_Your goal_
Provide the material again, with every line intact and exact.

Input data: Begin

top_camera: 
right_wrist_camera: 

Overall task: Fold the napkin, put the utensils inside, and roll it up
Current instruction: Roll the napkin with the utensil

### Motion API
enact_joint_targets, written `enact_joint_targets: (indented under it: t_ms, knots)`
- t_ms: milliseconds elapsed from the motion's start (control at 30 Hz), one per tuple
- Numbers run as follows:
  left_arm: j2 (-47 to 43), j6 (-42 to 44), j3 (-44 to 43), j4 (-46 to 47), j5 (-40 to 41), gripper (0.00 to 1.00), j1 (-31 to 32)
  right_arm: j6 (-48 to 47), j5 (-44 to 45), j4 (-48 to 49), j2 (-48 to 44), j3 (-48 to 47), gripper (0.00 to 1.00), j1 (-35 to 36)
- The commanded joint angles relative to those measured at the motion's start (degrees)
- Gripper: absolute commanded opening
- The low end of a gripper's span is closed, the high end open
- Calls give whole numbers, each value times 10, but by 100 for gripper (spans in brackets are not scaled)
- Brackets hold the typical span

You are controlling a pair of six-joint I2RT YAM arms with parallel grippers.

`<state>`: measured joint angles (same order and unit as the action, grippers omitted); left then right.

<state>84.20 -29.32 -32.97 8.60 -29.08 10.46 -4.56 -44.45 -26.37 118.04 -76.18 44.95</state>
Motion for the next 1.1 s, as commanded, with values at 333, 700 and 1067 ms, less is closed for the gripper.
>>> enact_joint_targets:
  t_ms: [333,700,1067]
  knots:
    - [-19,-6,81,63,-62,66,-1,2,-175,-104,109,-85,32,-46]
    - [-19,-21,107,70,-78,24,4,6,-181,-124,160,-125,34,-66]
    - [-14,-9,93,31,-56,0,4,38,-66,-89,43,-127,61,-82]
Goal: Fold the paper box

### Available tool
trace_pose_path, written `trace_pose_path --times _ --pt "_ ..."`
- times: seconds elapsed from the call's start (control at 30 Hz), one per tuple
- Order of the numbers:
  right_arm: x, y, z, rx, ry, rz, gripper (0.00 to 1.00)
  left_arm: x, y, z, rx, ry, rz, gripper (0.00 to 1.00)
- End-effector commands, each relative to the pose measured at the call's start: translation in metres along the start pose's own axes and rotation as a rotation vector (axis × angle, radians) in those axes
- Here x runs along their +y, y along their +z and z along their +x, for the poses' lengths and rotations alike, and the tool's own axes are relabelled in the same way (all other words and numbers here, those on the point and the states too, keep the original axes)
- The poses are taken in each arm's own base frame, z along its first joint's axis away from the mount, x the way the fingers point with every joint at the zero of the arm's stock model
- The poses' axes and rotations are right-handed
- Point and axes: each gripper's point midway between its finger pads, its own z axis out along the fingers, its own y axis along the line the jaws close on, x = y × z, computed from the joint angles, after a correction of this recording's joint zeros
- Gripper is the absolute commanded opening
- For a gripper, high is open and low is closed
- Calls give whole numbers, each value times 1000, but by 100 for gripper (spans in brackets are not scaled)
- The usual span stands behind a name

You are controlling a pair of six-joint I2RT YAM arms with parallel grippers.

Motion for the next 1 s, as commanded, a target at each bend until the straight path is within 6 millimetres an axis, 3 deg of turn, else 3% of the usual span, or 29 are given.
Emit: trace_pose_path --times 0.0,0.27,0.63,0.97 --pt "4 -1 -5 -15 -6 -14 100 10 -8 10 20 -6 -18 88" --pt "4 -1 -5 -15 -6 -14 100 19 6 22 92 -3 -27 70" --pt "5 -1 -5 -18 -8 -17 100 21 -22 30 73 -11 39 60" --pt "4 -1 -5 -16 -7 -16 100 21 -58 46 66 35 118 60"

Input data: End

_Solution below_
top_camera: 
right_wrist_camera: 

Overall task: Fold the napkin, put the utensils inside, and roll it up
Current instruction: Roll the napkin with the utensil

### Motion API
enact_joint_targets, written `enact_joint_targets: (indented under it: t_ms, knots)`
- t_ms: milliseconds elapsed from the motion's start (control at 30 Hz), one per tuple
- Numbers run as follows:
  left_arm: j2 (-47 to 43), j6 (-42 to 44), j3 (-44 to 43), j4 (-46 to 47), j5 (-40 to 41), gripper (0.00 to 1.00), j1 (-31 to 32)
  right_arm: j6 (-48 to 47), j5 (-44 to 45), j4 (-48 to 49), j2 (-48 to 44), j3 (-48 to 47), gripper (0.00 to 1.00), j1 (-35 to 36)
- The commanded joint angles relative to those measured at the motion's start (degrees)
- Gripper: absolute commanded opening
- The low end of a gripper's span is closed, the high end open
- Calls give whole numbers, each value times 10, but by 100 for gripper (spans in brackets are not scaled)
- Brackets hold the typical span

You are controlling a pair of six-joint I2RT YAM arms with parallel grippers.

`<state>`: measured joint angles (same order and unit as the action, grippers omitted); left then right.

<state>84.20 -29.32 -32.97 8.60 -29.08 10.46 -4.56 -44.45 -26.37 118.04 -76.18 44.95</state>
Motion for the next 1.1 s, as commanded, with values at 333, 700 and 1067 ms, less is closed for the gripper.
>>> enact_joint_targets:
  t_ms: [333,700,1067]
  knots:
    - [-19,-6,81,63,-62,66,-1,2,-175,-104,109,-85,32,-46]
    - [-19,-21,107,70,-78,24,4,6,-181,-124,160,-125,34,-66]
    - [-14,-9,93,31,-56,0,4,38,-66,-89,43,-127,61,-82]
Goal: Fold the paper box

### Available tool
trace_pose_path, written `trace_pose_path --times _ --pt "_ ..."`
- times: seconds elapsed from the call's start (control at 30 Hz), one per tuple
- Order of the numbers:
  right_arm: x, y, z, rx, ry, rz, gripper (0.00 to 1.00)
  left_arm: x, y, z, rx, ry, rz, gripper (0.00 to 1.00)
- End-effector commands, each relative to the pose measured at the call's start: translation in metres along the start pose's own axes and rotation as a rotation vector (axis × angle, radians) in those axes
- Here x runs along their +y, y along their +z and z along their +x, for the poses' lengths and rotations alike, and the tool's own axes are relabelled in the same way (all other words and numbers here, those on the point and the states too, keep the original axes)
- The poses are taken in each arm's own base frame, z along its first joint's axis away from the mount, x the way the fingers point with every joint at the zero of the arm's stock model
- The poses' axes and rotations are right-handed
- Point and axes: each gripper's point midway between its finger pads, its own z axis out along the fingers, its own y axis along the line the jaws close on, x = y × z, computed from the joint angles, after a correction of this recording's joint zeros
- Gripper is the absolute commanded opening
- For a gripper, high is open and low is closed
- Calls give whole numbers, each value times 1000, but by 100 for gripper (spans in brackets are not scaled)
- The usual span stands behind a name

You are controlling a pair of six-joint I2RT YAM arms with parallel grippers.

Motion for the next 1 s, as commanded, a target at each bend until the straight path is within 6 millimetres an axis, 3 deg of turn, else 3% of the usual span, or 29 are given.
Emit: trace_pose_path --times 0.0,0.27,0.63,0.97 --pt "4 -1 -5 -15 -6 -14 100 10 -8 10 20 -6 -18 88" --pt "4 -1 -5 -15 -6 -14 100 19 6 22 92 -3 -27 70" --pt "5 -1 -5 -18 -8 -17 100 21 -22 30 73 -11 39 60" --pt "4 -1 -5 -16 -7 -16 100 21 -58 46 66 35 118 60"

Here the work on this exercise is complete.